Give back the whole listing verbatim, printing none of its pictures.

─── Source data ───

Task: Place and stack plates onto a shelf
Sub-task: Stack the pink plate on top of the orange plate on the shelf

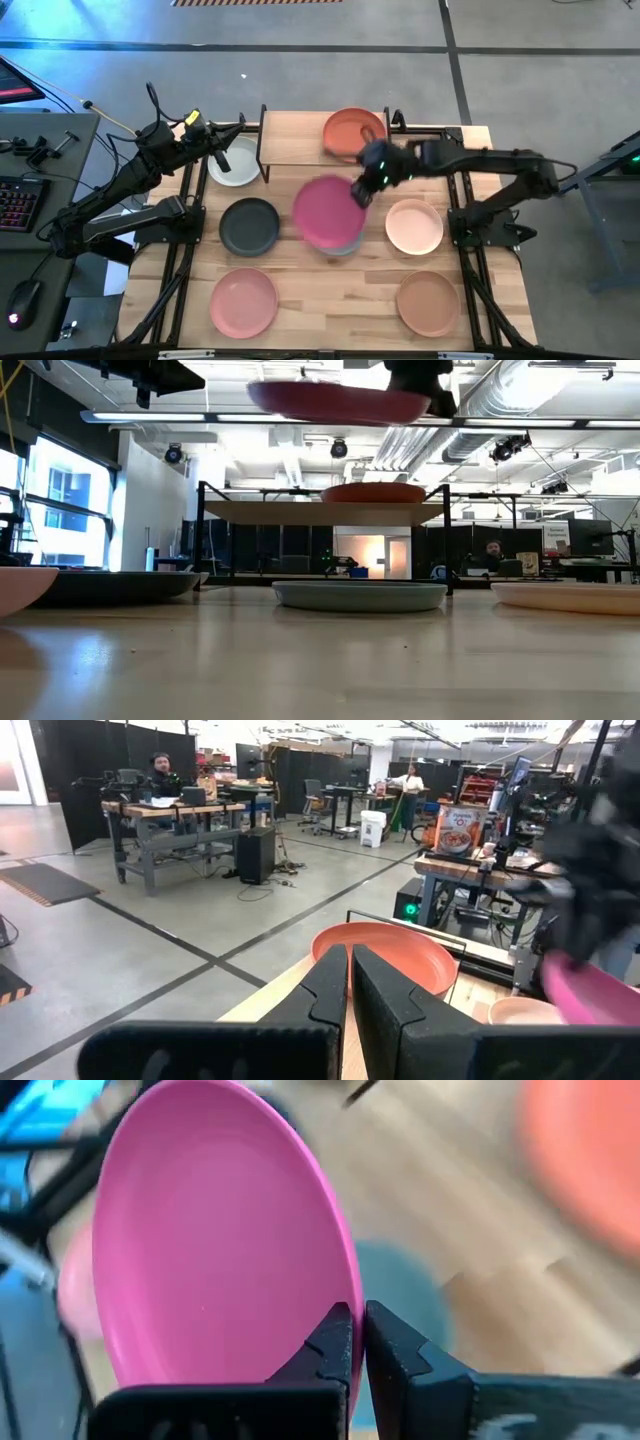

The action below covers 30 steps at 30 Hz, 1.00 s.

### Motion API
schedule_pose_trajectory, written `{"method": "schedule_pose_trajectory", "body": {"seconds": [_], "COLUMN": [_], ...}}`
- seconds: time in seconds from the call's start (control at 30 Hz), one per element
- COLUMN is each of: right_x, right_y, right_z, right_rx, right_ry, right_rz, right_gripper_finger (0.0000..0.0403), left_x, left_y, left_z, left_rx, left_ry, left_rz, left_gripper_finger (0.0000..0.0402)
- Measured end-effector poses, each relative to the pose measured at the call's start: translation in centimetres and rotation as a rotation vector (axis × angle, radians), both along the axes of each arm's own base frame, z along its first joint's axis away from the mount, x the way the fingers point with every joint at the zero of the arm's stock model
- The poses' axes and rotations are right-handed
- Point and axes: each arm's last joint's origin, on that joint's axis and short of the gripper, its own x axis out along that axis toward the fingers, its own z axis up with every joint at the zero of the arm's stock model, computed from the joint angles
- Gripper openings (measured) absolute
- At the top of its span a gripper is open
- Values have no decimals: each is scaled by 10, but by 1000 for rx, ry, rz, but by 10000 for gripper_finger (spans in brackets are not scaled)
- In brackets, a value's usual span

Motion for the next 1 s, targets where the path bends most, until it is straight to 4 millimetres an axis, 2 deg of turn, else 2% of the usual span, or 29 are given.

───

# Response
Task: Place and stack plates onto a shelf
Sub-task: Stack the pink plate on top of the orange plate on the shelf


The action below covers 30 steps at 30 Hz, 1.00 s.

### Motion API
schedule_pose_trajectory, written `{"method": "schedule_pose_trajectory", "body": {"seconds": [_], "COLUMN": [_], ...}}`
- seconds: time in seconds from the call's start (control at 30 Hz), one per element
- COLUMN is each of: right_x, right_y, right_z, right_rx, right_ry, right_rz, right_gripper_finger (0.0000..0.0403), left_x, left_y, left_z, left_rx, left_ry, left_rz, left_gripper_finger (0.0000..0.0402)
- Measured end-effector poses, each relative to the pose measured at the call's start: translation in centimetres and rotation as a rotation vector (axis × angle, radians), both along the axes of each arm's own base frame, z along its first joint's axis away from the mount, x the way the fingers point with every joint at the zero of the arm's stock model
- The poses' axes and rotations are right-handed
- Point and axes: each arm's last joint's origin, on that joint's axis and short of the gripper, its own x axis out along that axis toward the fingers, its own z axis up with every joint at the zero of the arm's stock model, computed from the joint angles
- Gripper openings (measured) absolute
- At the top of its span a gripper is open
- Values have no decimals: each is scaled by 10, but by 1000 for rx, ry, rz, but by 10000 for gripper_finger (spans in brackets are not scaled)
- In brackets, a value's usual span

Motion for the next 1 s, targets where the path bends most, until it is straight to 4 millimetres an axis, 2 deg of turn, else 2% of the usual span, or 29 are given.

There is no more to the exercise.